Jan. 31 (Bloomberg) -- Norway’s Prime Minister Erna Solberg warned of “insecurity” gripping the nation’s housing market as deflating prices coincide with a rise in the jobless rate in Scandinavia’s richest economy.
“What we’re seeing now is insecurity in the housing areas,” Solberg said in a Jan. 29 interview at parliament in Oslo. “We have to look into what the reasons are for this. We know that the activity in construction is a little bit lower than anticipated earlier.”
Norwegian house prices have dropped 5 percent since August as the market retreats from a half-decade-long real estate boom. The $500 billion economy is slowing as consumers service record debt burdens and as joblessness climbs. Though unemployment remains well below the euro zone’s 12.1 percent, Norway’s registered jobless rate rose to 3 percent in January, the highest since February 2011, the Norwegian Labor and Welfare Service reported today.
“There has been a tendency for an increase in the unemployment figures in Norway since August,” Solberg said. “We need to see what the reasons are for the unemployment figures before we can answer if we need any” changes in fiscal policy, she said.

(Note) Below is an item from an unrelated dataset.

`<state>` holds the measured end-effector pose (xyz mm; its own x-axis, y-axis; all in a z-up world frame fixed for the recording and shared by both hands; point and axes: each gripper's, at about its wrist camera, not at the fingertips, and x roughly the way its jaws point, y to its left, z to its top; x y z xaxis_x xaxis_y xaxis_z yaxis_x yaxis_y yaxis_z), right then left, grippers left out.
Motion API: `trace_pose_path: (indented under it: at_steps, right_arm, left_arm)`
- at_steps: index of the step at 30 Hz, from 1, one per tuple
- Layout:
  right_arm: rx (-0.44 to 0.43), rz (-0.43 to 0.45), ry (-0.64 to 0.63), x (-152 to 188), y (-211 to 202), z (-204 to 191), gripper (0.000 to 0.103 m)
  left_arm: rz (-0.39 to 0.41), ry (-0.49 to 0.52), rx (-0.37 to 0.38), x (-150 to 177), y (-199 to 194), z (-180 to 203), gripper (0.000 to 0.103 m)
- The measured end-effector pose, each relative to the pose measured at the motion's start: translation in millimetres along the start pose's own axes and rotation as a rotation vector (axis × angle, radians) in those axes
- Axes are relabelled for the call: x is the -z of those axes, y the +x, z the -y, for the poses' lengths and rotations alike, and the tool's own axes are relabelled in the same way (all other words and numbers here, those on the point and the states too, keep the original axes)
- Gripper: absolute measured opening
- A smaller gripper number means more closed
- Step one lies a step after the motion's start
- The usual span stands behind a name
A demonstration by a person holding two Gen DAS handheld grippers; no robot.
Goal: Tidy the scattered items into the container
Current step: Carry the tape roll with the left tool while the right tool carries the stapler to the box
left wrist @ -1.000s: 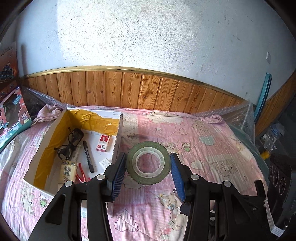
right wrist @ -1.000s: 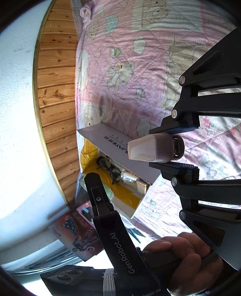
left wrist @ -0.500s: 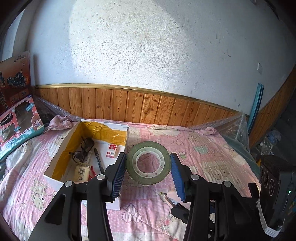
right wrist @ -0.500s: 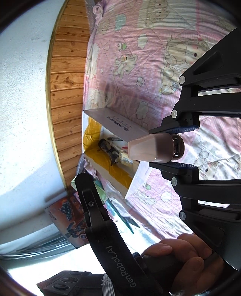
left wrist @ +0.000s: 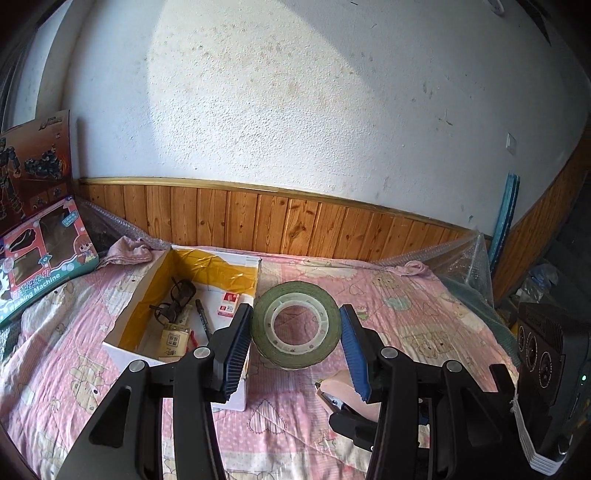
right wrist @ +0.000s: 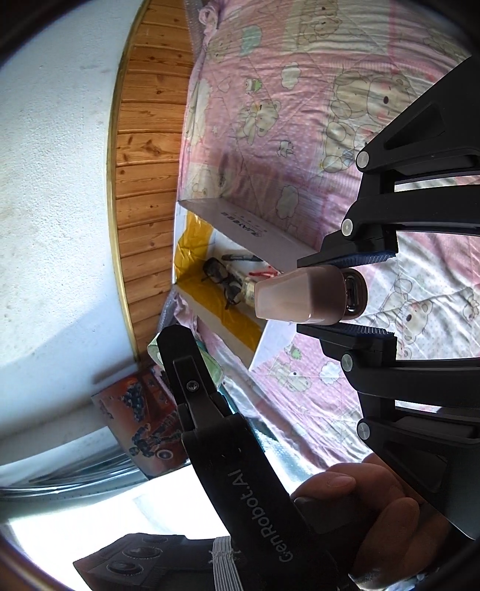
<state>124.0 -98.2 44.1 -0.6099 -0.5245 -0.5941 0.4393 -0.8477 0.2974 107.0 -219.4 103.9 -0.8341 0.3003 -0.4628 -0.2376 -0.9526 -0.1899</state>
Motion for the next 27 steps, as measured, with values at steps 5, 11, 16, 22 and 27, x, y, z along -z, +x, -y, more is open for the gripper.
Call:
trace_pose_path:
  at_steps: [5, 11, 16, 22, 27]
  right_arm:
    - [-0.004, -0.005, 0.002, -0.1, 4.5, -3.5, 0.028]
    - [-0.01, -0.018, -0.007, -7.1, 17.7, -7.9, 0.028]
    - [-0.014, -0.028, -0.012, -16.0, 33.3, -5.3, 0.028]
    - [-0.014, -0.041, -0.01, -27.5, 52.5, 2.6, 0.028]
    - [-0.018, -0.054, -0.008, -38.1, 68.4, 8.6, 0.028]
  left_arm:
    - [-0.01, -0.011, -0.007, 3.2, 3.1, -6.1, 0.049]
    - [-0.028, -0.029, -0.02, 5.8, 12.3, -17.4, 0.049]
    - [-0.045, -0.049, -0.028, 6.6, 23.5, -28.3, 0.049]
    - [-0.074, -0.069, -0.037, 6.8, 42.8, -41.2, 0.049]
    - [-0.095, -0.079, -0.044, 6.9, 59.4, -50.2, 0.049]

The government is due to publish a supplement to its budget proposal in May.
Before winning elections in September, Solberg said she would try to ease lending standards to help more first-time buyers access to the housing market.

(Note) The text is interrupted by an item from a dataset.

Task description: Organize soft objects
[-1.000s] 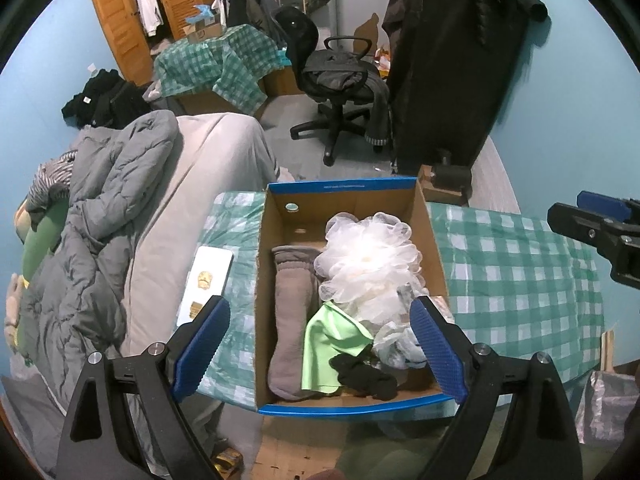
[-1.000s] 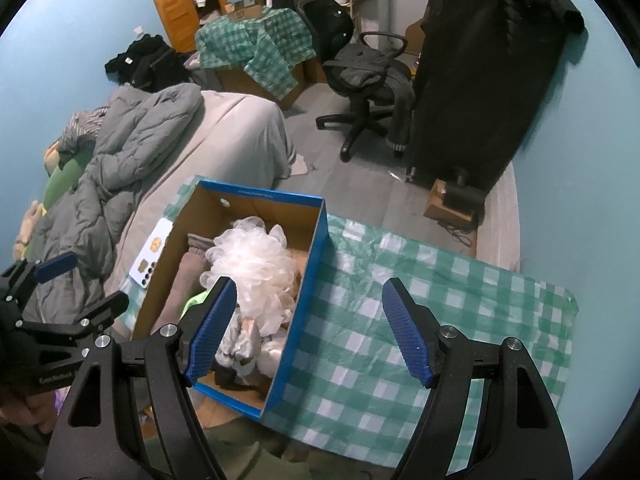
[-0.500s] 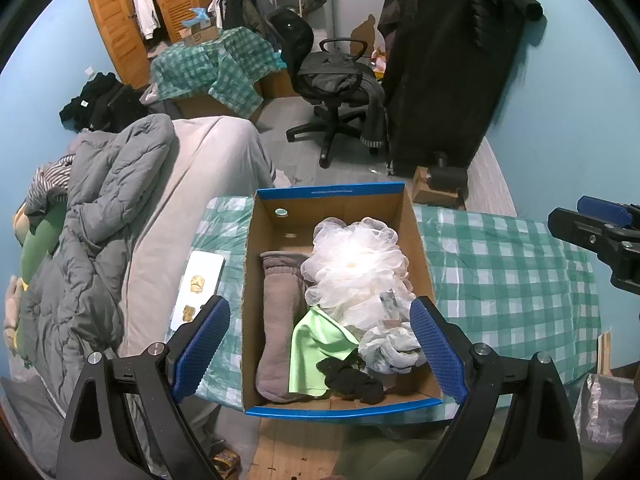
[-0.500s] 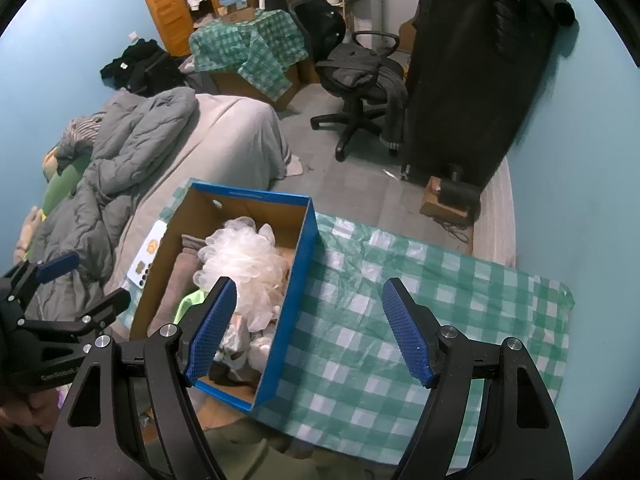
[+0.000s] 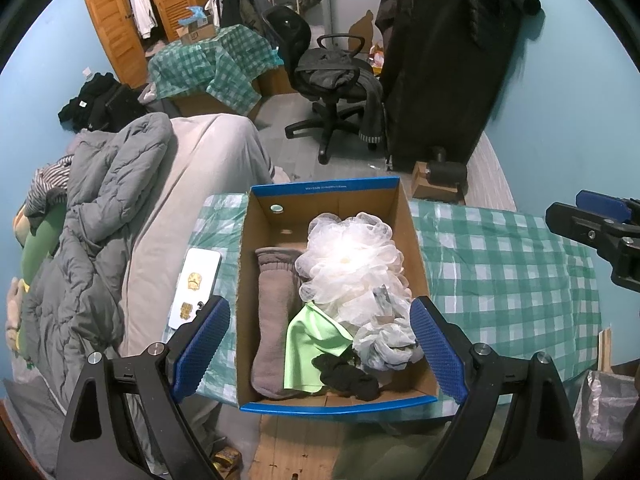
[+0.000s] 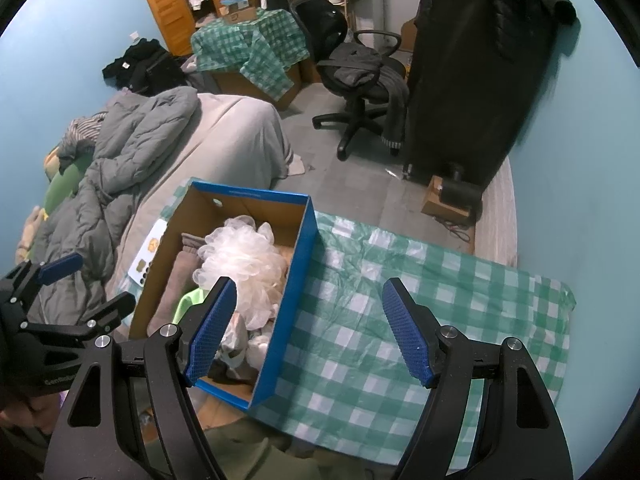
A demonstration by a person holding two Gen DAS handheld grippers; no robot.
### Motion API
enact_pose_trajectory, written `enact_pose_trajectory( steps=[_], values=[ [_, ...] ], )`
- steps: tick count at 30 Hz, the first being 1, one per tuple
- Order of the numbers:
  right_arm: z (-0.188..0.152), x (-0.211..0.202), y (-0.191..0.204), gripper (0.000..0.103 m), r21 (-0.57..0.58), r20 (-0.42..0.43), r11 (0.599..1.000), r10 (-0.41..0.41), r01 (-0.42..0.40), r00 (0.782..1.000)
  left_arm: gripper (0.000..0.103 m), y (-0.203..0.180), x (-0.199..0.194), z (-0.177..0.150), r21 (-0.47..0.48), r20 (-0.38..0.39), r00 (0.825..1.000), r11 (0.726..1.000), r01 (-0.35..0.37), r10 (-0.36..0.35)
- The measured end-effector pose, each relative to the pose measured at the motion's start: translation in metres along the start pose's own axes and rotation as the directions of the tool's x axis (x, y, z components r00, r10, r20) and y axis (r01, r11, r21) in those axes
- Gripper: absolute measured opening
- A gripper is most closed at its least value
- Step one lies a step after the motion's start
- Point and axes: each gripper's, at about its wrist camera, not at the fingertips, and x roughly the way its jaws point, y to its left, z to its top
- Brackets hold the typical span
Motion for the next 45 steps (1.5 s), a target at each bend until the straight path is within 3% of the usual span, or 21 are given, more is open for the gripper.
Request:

Norway’s Financial Supervisory Authority this week rejected pleas from Solberg’s government to ease guidelines in place since 2011 that limit loans to 85 percent of a home’s value. The FSA said banks are already flexible in their compliance with mortgage guidelines and signaled new measures may be needed to curb household debt growth.
The regulator said it will place “great emphasis” on banks sticking to the current rules. The government is due to publish its response next week.
House prices fell 0.9 percent in December, according to a monthly report by real estate brokers. The brokers’ association sees average house prices falling as much as 3 percent in 2014.
Nordea Bank AB, the largest Nordic lender, says Norway’s housing market may sink as much as 20 percent over the next two years, forcing the central bank to cut rates twice in 2014. The central bank left its benchmark interest rate unchanged in December and delayed tightening plans until the summer of 2015, a year later than previously signaled.
Norway’s economy is also slowing as exporters in western Europe’s largest oil producer struggle to stay competitive as petroleum wealth filters into the economy, pushing up wages.
Krone weakness this year has provided some relief. A survey released this week showed orders for the export industry increased at the end of last year, in part fueled by currency moves, according to the statistics agency.
The krone has lost 12 percent against the euro over the past year, in part as the euro region’s recovery damped Norway’s haven appeal and after the central bank warned it would cut rates to stem an appreciation. It’s still up 5 percent over the past five years against the common currency.
“Competitiveness is the most important answer to the economic development in Norway,” Solberg said.